Exercise aim:
Below are some records; copy each line in them that contains "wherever".

(Data in this exercise)

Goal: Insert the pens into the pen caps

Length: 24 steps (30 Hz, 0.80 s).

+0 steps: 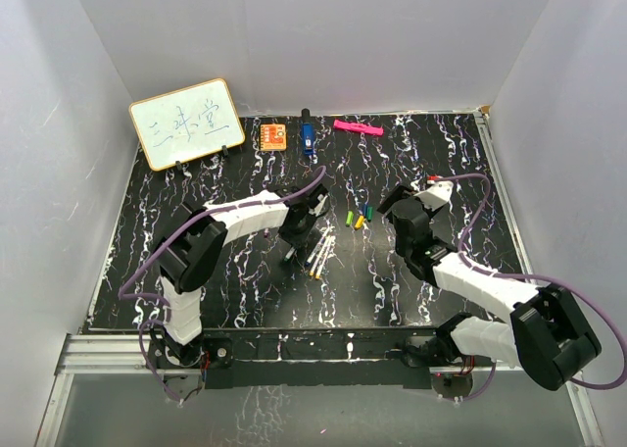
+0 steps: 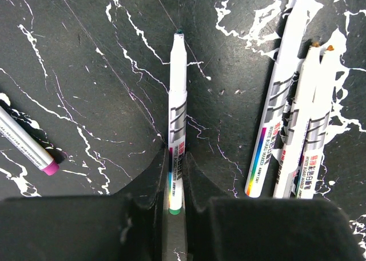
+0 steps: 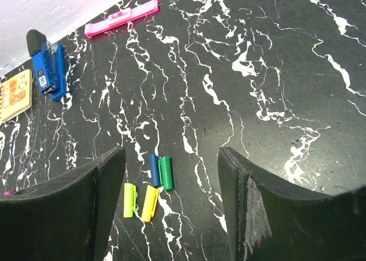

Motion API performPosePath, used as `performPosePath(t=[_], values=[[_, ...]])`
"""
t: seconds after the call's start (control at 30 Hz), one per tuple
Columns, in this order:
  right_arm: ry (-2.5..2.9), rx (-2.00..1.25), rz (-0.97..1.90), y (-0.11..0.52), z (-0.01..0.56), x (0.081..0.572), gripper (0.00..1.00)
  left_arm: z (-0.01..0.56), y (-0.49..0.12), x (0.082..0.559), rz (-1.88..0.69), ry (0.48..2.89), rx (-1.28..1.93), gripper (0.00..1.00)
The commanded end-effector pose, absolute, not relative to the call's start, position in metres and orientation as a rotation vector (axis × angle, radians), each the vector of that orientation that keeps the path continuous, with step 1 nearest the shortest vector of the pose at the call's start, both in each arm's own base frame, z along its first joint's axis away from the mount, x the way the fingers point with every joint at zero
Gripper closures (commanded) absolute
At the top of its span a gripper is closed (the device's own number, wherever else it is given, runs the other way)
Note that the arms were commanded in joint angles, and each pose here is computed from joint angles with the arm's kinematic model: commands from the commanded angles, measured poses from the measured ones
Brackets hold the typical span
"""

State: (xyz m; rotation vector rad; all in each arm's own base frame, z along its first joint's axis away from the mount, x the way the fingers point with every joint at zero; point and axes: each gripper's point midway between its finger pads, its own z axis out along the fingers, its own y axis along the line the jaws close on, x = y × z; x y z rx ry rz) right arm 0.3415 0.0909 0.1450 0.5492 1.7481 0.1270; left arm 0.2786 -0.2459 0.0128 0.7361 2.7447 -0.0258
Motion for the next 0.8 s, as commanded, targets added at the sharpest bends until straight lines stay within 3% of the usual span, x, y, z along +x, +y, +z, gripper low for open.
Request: performPosePath(t=[0.0,0.37,0.5,0.77], values=[[1.692,0.579,0.159,0.092,0.164,0.350,0.37,-0.017,-0.221,0.249,0.081,2.887,0.828,1.00],[1.754,0.554,0.086,0.089,0.146,0.357,0.38,0.001,-0.234,0.265,0.017,2.790,0.799,1.00],[1.809,0.545,0.030,0.089,0.133,0.364,0.50,0.019,-0.248,0.274,-0.069,2.721,0.780,1.00],[1.943,0.488,-0.029,0.101,0.105,0.381,0.57,0.065,-0.276,0.291,-0.258,2.547,0.749,1.00]])
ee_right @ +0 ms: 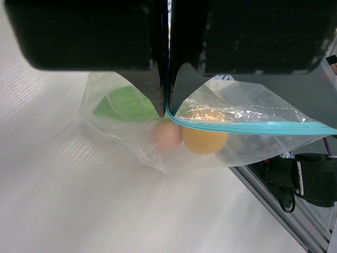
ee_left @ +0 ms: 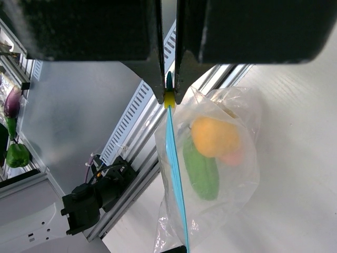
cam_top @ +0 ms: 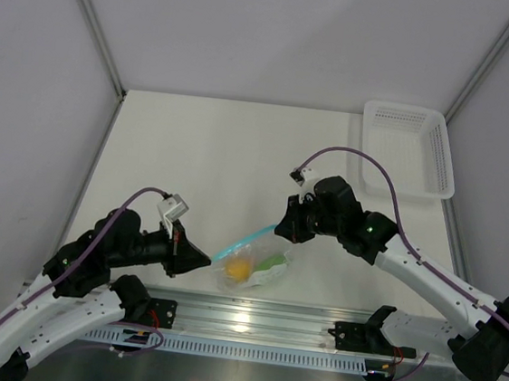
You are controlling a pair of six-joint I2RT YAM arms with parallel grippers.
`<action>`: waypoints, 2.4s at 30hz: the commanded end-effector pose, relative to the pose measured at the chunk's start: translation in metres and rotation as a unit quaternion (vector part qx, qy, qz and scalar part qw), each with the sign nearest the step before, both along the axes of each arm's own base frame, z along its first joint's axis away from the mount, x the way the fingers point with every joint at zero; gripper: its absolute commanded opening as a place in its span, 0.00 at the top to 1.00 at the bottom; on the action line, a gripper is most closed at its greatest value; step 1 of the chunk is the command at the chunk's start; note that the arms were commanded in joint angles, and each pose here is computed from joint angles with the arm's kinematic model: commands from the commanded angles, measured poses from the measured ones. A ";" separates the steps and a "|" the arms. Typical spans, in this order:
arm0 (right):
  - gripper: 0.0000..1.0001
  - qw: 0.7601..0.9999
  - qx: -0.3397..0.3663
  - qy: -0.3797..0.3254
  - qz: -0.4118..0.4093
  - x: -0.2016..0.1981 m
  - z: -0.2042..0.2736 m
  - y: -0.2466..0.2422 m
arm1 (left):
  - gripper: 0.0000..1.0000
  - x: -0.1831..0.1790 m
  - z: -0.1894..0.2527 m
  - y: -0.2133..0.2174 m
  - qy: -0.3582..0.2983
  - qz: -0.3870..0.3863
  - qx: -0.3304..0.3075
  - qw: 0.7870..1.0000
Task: Place the food in the zip-top bag and seal the zipper
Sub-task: Zip the zipper food storage bag at the center of the board, then place the zipper food storage bag at the center of the board.
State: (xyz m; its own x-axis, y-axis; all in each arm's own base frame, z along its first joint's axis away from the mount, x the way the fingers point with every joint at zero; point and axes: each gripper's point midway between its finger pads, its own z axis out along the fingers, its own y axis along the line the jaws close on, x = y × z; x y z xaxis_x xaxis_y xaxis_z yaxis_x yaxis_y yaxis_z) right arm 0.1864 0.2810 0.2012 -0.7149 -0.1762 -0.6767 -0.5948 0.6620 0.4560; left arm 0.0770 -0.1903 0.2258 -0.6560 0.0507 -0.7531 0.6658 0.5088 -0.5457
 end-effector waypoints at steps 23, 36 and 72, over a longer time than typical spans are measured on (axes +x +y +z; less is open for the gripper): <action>1.00 1.000 -0.006 -0.022 -0.017 0.011 0.008 0.003 | 0.46 -0.002 0.021 0.012 -0.009 0.034 -0.023 0.999; 1.00 0.999 -0.015 -0.027 -0.026 0.059 0.008 0.021 | 0.00 0.013 0.058 0.061 -0.081 0.163 -0.043 0.982; 1.00 0.914 0.113 0.153 -0.358 0.353 -0.127 -0.008 | 0.01 -0.020 0.042 0.040 -0.048 0.058 -0.065 0.995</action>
State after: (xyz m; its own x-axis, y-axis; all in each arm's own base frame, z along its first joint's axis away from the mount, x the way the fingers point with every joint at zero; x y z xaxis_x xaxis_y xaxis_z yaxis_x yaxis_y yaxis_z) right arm 0.5301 0.2705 0.0635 -0.8015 0.4685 -0.3715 0.1137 0.7294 0.6746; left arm 0.0540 -0.1467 0.2678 -0.5674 -0.1145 -0.8154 0.6672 0.5164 -0.5368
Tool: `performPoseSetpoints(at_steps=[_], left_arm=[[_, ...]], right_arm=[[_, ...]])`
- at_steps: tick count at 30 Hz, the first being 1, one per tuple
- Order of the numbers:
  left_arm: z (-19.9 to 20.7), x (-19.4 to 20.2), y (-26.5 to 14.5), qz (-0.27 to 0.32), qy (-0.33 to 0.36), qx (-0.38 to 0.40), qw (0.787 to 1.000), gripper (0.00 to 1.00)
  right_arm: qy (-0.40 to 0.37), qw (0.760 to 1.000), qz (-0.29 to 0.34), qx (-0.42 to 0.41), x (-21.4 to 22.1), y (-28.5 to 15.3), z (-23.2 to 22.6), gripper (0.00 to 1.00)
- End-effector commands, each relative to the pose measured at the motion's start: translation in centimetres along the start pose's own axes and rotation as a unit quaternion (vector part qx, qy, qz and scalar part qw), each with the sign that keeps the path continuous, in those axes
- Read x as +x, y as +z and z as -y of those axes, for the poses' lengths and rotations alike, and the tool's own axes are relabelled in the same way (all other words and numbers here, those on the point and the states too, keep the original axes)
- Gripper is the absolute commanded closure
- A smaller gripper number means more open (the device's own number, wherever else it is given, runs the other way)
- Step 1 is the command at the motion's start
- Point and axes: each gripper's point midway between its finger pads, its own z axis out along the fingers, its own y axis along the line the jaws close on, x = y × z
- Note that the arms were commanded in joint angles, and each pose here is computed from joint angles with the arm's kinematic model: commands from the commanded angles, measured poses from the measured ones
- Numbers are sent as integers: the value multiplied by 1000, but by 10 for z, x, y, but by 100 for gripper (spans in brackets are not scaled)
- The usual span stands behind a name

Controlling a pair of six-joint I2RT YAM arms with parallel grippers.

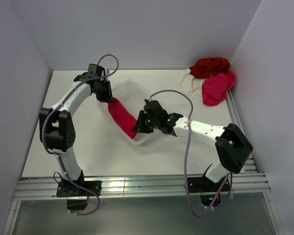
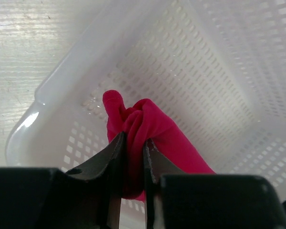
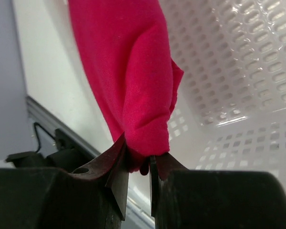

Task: Roll the t-shirts
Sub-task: Place the rolled tshirt into the container

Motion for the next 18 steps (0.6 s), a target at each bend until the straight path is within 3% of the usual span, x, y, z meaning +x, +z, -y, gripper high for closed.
performPoseSetpoints(at_steps=[1, 18], left_arm=[[-28, -67, -4, 115, 26, -55, 992, 100], [-35, -47, 47, 59, 69, -128, 988, 100]], right_arm=[[-16, 998, -62, 17, 31, 7, 5, 100], [-37, 983, -137, 118, 54, 36, 46, 100]])
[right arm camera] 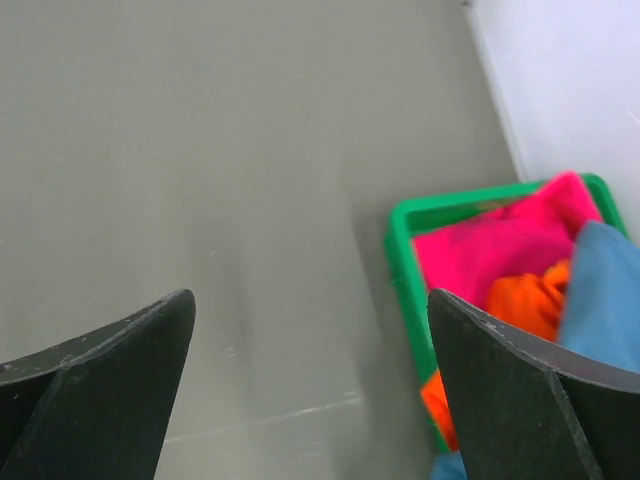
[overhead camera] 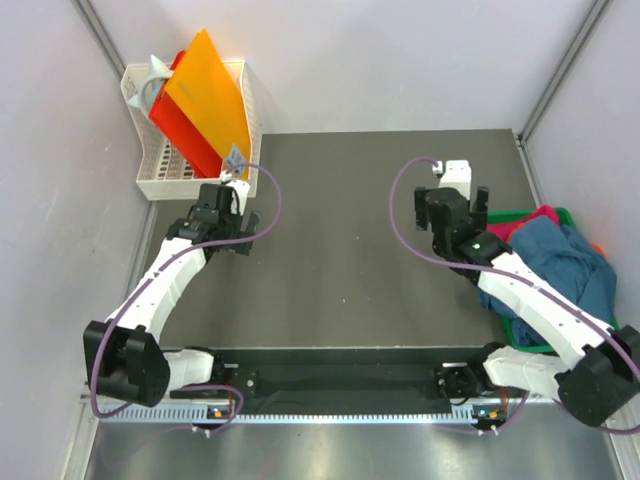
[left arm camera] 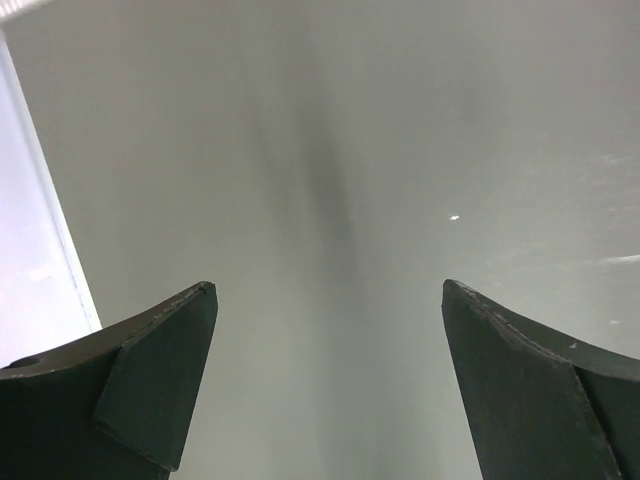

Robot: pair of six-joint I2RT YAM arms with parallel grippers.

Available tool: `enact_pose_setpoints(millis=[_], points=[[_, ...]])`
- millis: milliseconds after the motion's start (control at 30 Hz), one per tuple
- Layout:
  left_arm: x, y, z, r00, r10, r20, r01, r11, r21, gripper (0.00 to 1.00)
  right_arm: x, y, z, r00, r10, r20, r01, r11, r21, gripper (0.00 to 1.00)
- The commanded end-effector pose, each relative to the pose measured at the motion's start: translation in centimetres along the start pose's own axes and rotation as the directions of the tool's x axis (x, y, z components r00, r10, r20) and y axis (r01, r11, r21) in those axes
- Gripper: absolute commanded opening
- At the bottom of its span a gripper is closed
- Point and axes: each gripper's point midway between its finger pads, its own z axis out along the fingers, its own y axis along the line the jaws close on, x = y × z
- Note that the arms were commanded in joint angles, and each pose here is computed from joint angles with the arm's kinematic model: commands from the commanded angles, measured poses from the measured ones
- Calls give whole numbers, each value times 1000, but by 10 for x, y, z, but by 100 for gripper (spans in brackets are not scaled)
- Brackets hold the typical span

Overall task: Fold and stack the t-shirts
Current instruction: Grab crumpled tshirt from bin with the right arm

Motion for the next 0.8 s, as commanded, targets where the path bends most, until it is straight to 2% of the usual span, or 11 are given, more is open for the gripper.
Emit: enact_pose_setpoints(millis=[0,67,133,267,367,400,467,533,667,700,767], points=[[-53,-6,-23,993,-5,116,0,999,44,97,-37,47,3,999,9,46,-6,997,-75,100],[-75,-9,-30,989,28,147,-32,999,21,96,-53,64,2,998,12,60,-7,996,-91,100],[-91,-7,-32,984,75,163,-71,997,-30,95,-50,74,11,999,-14,30,16,996,-83,100],[-120,-34,-36,951,223,213,-206,973,-103,95,-77,75,13,998,-24,66,28,998,-63,100],[-141,-44,-33,948,211,238,-193,977,-94,95,-91,63,17,998,-1,68,4,999,-36,100],[-152,-45,-36,948,183,259,-165,982,-91,95,-92,48,20,998,15,56,-15,1000,-13,100],[-155,-47,-27,953,169,253,-149,984,-94,95,-93,32,22,997,64,47,-64,998,-2,100],[-152,-50,-22,954,150,260,-132,988,-85,95,-92,-3,20,993,110,42,-112,993,48,100],[-129,-55,-16,947,152,283,-143,988,-53,95,-63,-75,4,985,170,34,-173,970,173,100],[-113,-56,-8,952,160,261,-152,987,-51,95,-53,-95,1,984,178,23,-178,958,223,100],[-109,-53,-11,950,142,279,-134,990,-47,96,-34,-115,-6,982,189,9,-184,942,281,100]])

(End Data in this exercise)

Exercise solution:
At the top of its span a gripper is closed (the device's own number, wherever else it is given, runs the other way)
- A smaller gripper number means more open (the device's own number, wherever else it is given, runs the other way)

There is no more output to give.